Moore told me about this 1922 French novel called The Bachelor Girl that describes this career woman who has these “aberrant desires” to work and be active in the world and drink and socialize as a man would. And she can’t feel desire, and she can’t be “penetrated.” The book links her frigidity with her ambition.
So it’s interesting to me that even though I hadn’t read any of these specific books, these tropes and these ideas of frigidity or asexuality as a violation of female gender norms—and the idea of asexuality being this kind of aberrant part of you that is fixed or cured when the right person comes along—has really been successfully passed down .
KM: Narratives really point out just how simple our cognitive abilities are. It’s easy to look at asexuality being relegated to sci-fi or to fantasy and say you should be able to read that and apply it to yourself because you’re a human and you’ve got this big ol’ brain that should be able to make that connection. But if you only ever see depictions of something you identify with as non-human, or as set in the future, or as animated, there literally is no direct connection to who you are as a person, as an introspective being. We’d all like to believe that we’re capable of understanding things about ourselves without direct examples of it—but we aren’t.
AC: For the book I interviewed someone who is Black and ace and they said, basically, “It sounds very stupid, but I only saw white gay people [in popular culture]—for much of my life, I didn’t think that that’s something that was possible for people who are Black.” And of course, now that they’ve learned more about queer culture, it seems so obvious that this is not true. And yet it’s also so simple and so easy to understand why they would have thought that way. I’d like to think that we’re all smarter than that, but I’m not convinced we are.

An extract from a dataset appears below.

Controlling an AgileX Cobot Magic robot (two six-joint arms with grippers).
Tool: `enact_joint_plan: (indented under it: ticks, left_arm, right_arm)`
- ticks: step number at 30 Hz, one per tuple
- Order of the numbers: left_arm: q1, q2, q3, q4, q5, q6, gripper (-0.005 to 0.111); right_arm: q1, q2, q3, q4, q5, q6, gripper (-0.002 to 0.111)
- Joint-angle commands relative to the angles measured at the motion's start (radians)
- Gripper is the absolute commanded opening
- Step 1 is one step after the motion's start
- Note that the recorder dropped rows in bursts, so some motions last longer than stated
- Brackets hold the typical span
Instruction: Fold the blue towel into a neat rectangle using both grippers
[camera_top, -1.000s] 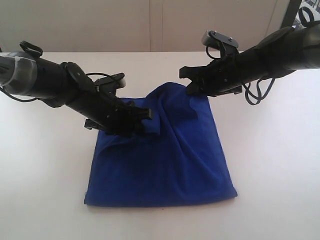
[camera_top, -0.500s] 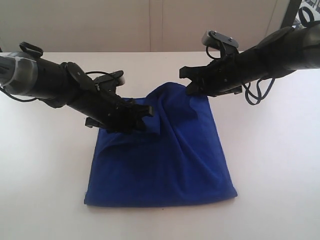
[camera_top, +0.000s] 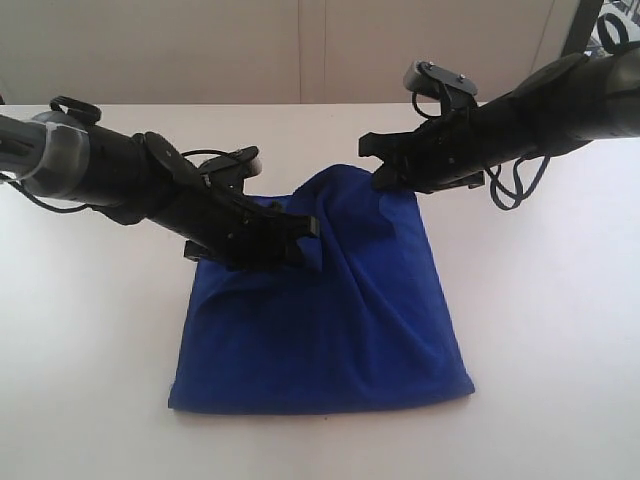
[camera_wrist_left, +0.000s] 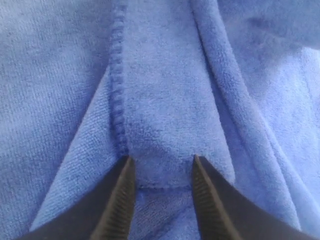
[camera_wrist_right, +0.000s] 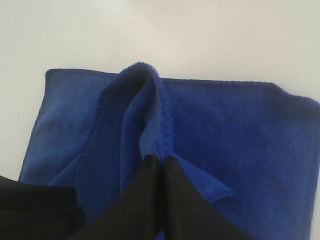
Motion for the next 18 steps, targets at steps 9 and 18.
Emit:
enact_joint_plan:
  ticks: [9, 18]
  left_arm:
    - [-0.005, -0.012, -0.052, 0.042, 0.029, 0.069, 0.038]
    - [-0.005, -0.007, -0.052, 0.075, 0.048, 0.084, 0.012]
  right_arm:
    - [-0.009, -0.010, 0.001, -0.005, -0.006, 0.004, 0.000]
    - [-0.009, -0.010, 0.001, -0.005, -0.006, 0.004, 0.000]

KM: Are you working on anything else now?
The project that I’m working on now is not explicitly about sexuality at all, and I don’t really talk about asexuality in it, but there is a romance component to it. And I feel very conflicted, to be honest—there is a little bit of “why don’t you walk the walk? If you think that you could see more ways of being, why don’t you write a novel or a short story that has no romance in it?”
And I, frankly, have not been able to reconcile that. Part of me thinks I alone should not have to have that burden, if I have this idea that I wanted to write about for a long time. But then another part of me thinks, well, who’s going to do it? I think, ultimately, this is a structural issue. It’s making sure that the people who want to write those stories without romance will get agents, and the agents will have publishers who believe that those stories can sell.
I am hopeful that representations of asexuality will move beyond 101. I feel like asexuality is slowly gaining in the culture, and better representation of both ace writers and ace characters will help take us beyond the “this orientation exists” storyline and think creatively about stories that involve people of all kinds—mature or not—and relationships with all kinds. I want to see more, I want to see deeper, I want there to be a plethora of options, instead of the same three doors.